What is ICE and NAT Traversal?

To start lets explain what each entity is: ICE (Interactive Communication Establishment) is used in VoIP context to enable NAT, which is a technology that enables communication between devices communicating on various technologies and protocols, such as VoIP, Video, Chat, SaaS and even peer-2-peer applications to communicate using private addressing.

NAT (Network Address Translation) is the underlying technology that enables this, and is fundamental in the technology. NAT was developed to mitigate the problems associated with its limited address range – circa 4 billion unique addresses. The explosive growth of the internet made these addresses very hard to obtain, 4 billion is not a great number when you consider all the people and devices connected to the internet. There were other initiatives such as the adoption of IPv6; however, NAT provided a unique and easy alternative.

To understand how NAT works we must first understand now IPv4 addressing works. There are public addresses that are reachable across the internet, these are the IP addresses of web servers and the like that you wish others to be able to directly connect. However, originally no-one thought the internet would be so vast so that the authority in charge of distributing IP addresses were somewhat reckless in distributing them, for example giving address blocks of millions of addresses to big companies and universities. As the internet grew at an alarming rate it became clear that the IPv4 address range was not sufficient to support global requirements.

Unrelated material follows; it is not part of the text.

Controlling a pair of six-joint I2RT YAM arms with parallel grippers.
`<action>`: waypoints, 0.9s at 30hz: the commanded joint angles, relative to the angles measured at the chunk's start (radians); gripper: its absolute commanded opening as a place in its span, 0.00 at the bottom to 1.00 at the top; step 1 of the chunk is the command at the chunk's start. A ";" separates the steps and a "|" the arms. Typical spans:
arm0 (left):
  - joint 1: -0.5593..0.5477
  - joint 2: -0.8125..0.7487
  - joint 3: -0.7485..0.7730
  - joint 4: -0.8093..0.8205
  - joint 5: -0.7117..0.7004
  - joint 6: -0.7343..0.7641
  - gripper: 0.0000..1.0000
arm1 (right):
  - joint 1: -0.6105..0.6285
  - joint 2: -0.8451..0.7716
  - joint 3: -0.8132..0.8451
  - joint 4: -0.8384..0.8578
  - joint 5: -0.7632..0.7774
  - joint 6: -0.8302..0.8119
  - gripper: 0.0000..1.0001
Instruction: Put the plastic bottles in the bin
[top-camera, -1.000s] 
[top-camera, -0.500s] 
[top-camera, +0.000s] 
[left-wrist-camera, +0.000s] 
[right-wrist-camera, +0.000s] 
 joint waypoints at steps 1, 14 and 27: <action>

In order to address this address shortage, private addresses came available. Private addressing allows enterprises, service providers to use certain address blocks (10.0.0.0 172.16.0.0 and 192.18.0.0) to uniquely identify their customers and hosts, but these addresses are only valid within the company, they cannot communicate over the internet. This was fantastic as now all employees could have an IP address, could communicate on the LAN but not be accessible from the internet. However, there was a problem; many employees did need to access the internet. So how could IT provide an IP address that could access the internet but not be accessible from the internet?

Consequently, engineers began to think how to address this problem, and they came up with a brilliant solution. The idea was that computers used by employees within a company or even residential users did not require a public IP address as they should not be accessible from the internet, after all they were not web servers, so why make them accessible to everyone. The second point was that all these employees and user wanted to access the internet, but that was impossible using private IP addresses.

What NAT does is it utilizes the prized and exceedingly rare public IP address range to address the internet router. Therefore, the router is advertises and accessible throughout the internet. The clever part is that the router translates its own public address for a host’s private address. So for example, this happens:

172.16.5.23 à 203.67.3.19 is sent from the employee, and the internet facing router – sometimes a firewall – intercepts this and translates it to 134.28.56.8 – its own external interface’s internet public address. Therefore, the transmission goes out as 134.28.56.8 à 203.67.3.19. The return message is then translated back to the private address by looking up a NAT table of associations, which addresses the problem as how private addressed computers can access the internet.